Valerie, on the other hand, was nearing the end of the first phase of her treatment. Questions that once had no answers now seemed within reach.
“Valerie, how are you feeling today?” Dr. Hill asked with her usual warm tone.
“Hello, Dr. Hill. I’m fine, and you?”
“I’m doing well, Valerie, thank you. It’s wonderful to hear you’re improving–you’ve made incredible progress.”
“Thank you, Dr. Hill! Honestly, it’s all thanks to you…
“Oh no, this is entirely your achievement. My job is just to guide you toward understanding the things your mind has struggled to let go of.”
“Yes… I know.”
“Valerie, when you first arrived, I asked you some questions–some you couldn’t answer back then. I think now might be a good time to revisit them. What do you think?”
“We can try.
“Great! Let’s start.
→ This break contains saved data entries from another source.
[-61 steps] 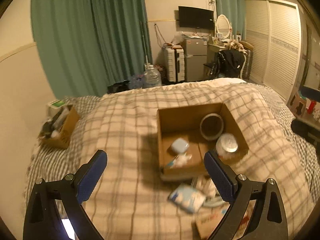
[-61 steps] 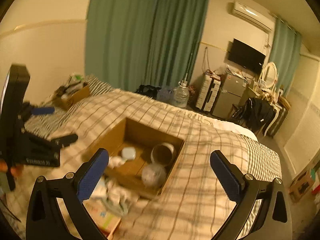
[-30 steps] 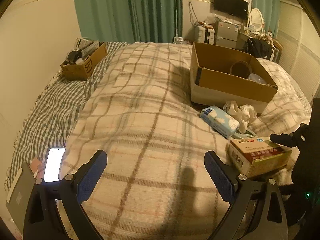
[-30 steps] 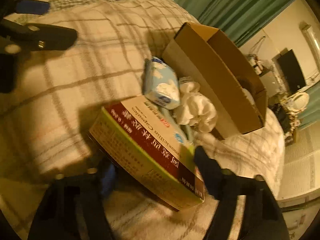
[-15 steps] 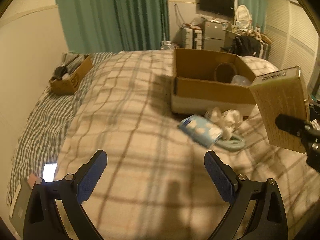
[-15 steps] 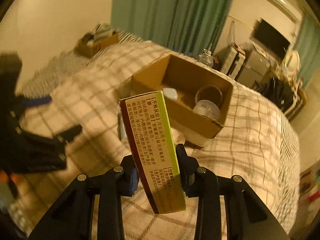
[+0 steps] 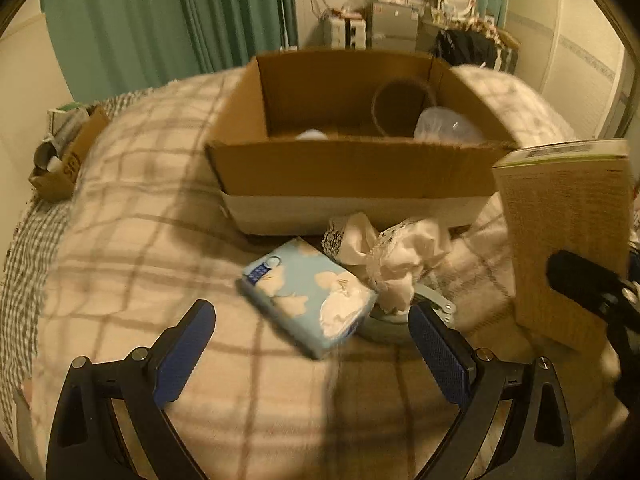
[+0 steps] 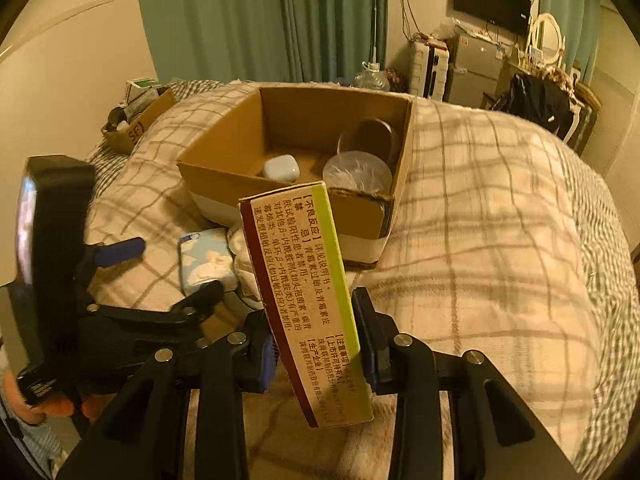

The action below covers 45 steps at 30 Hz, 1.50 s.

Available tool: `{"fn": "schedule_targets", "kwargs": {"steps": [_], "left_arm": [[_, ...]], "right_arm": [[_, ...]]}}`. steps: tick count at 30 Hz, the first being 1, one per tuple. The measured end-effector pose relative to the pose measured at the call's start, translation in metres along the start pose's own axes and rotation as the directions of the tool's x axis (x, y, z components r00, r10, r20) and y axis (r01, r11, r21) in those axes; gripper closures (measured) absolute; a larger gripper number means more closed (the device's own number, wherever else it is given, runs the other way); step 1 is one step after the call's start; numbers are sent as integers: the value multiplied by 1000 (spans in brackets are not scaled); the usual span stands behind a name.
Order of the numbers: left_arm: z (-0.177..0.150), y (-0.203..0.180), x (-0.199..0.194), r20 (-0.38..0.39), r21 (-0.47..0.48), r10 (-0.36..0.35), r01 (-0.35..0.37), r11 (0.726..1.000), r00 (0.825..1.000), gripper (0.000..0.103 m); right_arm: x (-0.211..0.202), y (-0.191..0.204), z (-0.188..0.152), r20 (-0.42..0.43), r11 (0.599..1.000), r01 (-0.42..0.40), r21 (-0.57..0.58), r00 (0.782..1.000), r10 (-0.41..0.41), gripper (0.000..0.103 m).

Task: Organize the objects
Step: 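Grasp the medicine box with the right gripper and lift it, then carry the blue tissue pack with the left gripper while the right carries the medicine box into the box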

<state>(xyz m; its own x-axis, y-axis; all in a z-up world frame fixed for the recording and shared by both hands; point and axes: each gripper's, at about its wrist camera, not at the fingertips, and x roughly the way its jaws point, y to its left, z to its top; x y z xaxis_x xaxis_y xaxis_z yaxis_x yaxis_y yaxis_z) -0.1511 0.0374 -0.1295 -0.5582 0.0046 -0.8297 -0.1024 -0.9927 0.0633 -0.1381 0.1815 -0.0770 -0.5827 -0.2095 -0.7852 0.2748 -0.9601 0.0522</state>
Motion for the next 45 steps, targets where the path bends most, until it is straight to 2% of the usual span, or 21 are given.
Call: {"fn": "schedule_targets", "kwargs": {"steps": [2, 4, 5, 7, 12, 19, 23, 29, 38, 43, 45], "left_arm": [[2, -2, 15, -24, -1, 14, -14, 1000, 1000, 5], [4, -3, 30, -56, -1, 23, -23, 1000, 998, 10], [5, -4, 36, -67, -2, 24, -24, 1000, 997, 16], [6, -4, 45, -83, -5, 22, -23, 1000, 996, 19], [3, -5, 43, -76, 11, -1, 2, 1000, 997, 29], [-18, -10, 5, -39, 56, -25, 27, 998, 999, 33], [-30, -4, -21, -5, 44, -39, 39, 998, 999, 34], [-34, 1, -53, 29, 22, -68, 68, 997, 997, 35], [-2, 7, -111, 158, 31, -131, 128, 991, 979, 36], [35, 12, -139, 234, 41, -169, 164, 986, 957, 36], [52, 13, -145, 261, 37, -158, 154, 987, 952, 36]], "right_arm": [[4, -3, -1, -2, 1000, -10, 9, 1000, 10, 71], [6, -4, -2, 0, 1000, -23, 15, 1000, 23, 71], [6, -5, -2, 0, 1000, -26, 15, 1000, 26, 71], [8, -7, -2, 2, 999, -32, 20, 999, 32, 71], [11, -8, -4, -1, 999, -37, 28, 999, 37, 71], [0, -8, -8, 33, 999, -18, 35, 999, 17, 71], [-13, -5, -10, 65, 999, 19, 30, 998, -21, 71], [-35, 0, -9, 98, 999, 28, 31, 995, -31, 71], [-87, 11, 16, 196, 999, 39, 4, 980, -39, 71], [-105, 13, 45, 243, 999, 38, -13, 970, -34, 71], [-108, 10, 61, 258, 999, 36, -6, 966, -33, 71]]}}
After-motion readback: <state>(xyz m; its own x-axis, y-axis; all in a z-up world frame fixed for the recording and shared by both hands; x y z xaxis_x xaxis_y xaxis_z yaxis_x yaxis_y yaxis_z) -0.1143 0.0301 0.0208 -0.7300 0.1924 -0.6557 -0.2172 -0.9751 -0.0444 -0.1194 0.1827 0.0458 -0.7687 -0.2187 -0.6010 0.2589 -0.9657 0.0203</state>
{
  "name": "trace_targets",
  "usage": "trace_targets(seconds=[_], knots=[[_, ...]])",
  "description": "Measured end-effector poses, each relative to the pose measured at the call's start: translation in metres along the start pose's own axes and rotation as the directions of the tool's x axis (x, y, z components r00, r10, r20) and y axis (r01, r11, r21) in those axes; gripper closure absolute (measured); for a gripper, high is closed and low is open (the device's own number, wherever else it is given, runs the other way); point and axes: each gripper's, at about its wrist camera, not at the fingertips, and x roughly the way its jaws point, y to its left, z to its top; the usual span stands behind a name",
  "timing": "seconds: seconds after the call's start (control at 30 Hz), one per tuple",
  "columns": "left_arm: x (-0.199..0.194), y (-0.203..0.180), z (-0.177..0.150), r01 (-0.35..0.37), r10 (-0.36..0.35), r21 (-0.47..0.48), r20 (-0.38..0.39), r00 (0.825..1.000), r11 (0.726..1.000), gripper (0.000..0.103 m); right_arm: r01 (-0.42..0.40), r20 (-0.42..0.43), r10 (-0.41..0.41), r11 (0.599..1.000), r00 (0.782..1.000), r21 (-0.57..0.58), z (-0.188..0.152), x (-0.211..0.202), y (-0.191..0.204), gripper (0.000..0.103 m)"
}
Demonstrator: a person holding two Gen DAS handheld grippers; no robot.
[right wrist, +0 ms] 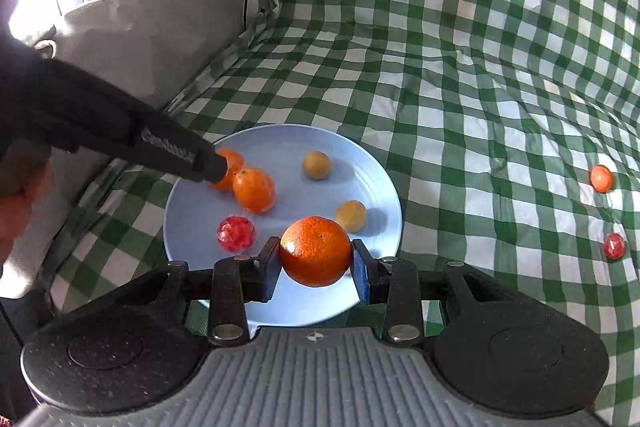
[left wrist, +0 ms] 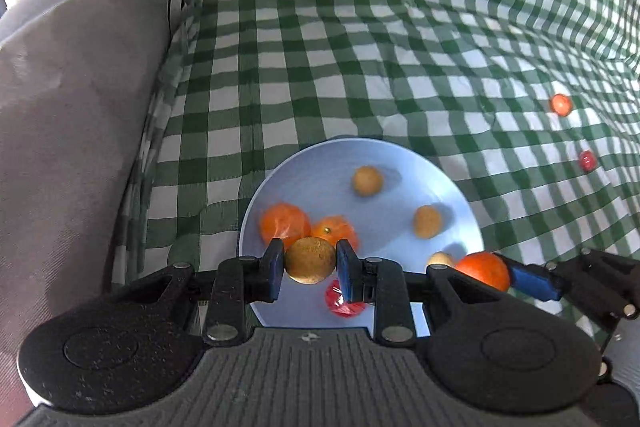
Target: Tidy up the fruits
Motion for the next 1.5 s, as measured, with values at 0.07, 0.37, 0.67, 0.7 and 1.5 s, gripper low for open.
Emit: trace_targets(seconds=[0.07, 0.37, 0.67, 0.7, 1.5], knots=[[0.006, 0.0, 0.001, 0.0, 0.0, 0.007, -0.008, 1.0, 1.0, 0.07, -0.003, -0.003, 0.003, 1.0, 1.0, -0.006, 0.002, 0.007, 0.0, 0.064], [-0.022, -0.004, -0.014, -0.038, 0.035, 0.045, 0.067, 0.997, 0.998, 0.0, 0.021, 0.017, -0.021, 0.999, 1.0, -0.026, 0.01, 0.0, 0.002, 0.011], [-0.093, 0.012, -0.081, -0.085, 0.086, -0.03, 0.049, 0.995, 0.996, 0.0, -0.005, -0.03, 0.006, 1.0, 1.0, 0.028, -0.027, -0.061, 0.013, 0.003], [-0.098, 0.013, -0.088, -0.087, 0.089, -0.039, 0.046, 0.995, 0.995, 0.0, -0.008, -0.028, 0.009, 0.999, 1.0, 0.031, -0.031, -0.069, 0.015, 0.002], [-0.16, -0.001, -0.121, -0.132, 0.133, -0.018, 0.178, 0.975, 0.991, 0.0, 0.069, 0.137, -0.071, 0.997, 0.988, 0.016, -0.059, -0.14, 0.045, 0.001]])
What are your thoughts on your relationship with Peter?”
“Peter…” Valerie said, standing and looking out the window. “Peter is my past–a beautiful past. Life didn’t allow us to stay together.”
“I hear a hint of nostalgia in your voice.”
“Yes… I met him when I had just turned eighteen. He gave the a life I could never have imagined.
“Why do you say that?”
“Because from the moment I was born, my father blamed me for my mother’s death. My paternal grandparents adored me, but my father didn’t. He treated my life as if it were his to control–a punishment for taking my mother away from him. I basically lived in a gilded cage.
“Looking back, if not for that fraud, my life wouldn’t be what it is today. My father would have married me off to some rich man seeking status and wealth. I never would have experienced the life I now remember as my past.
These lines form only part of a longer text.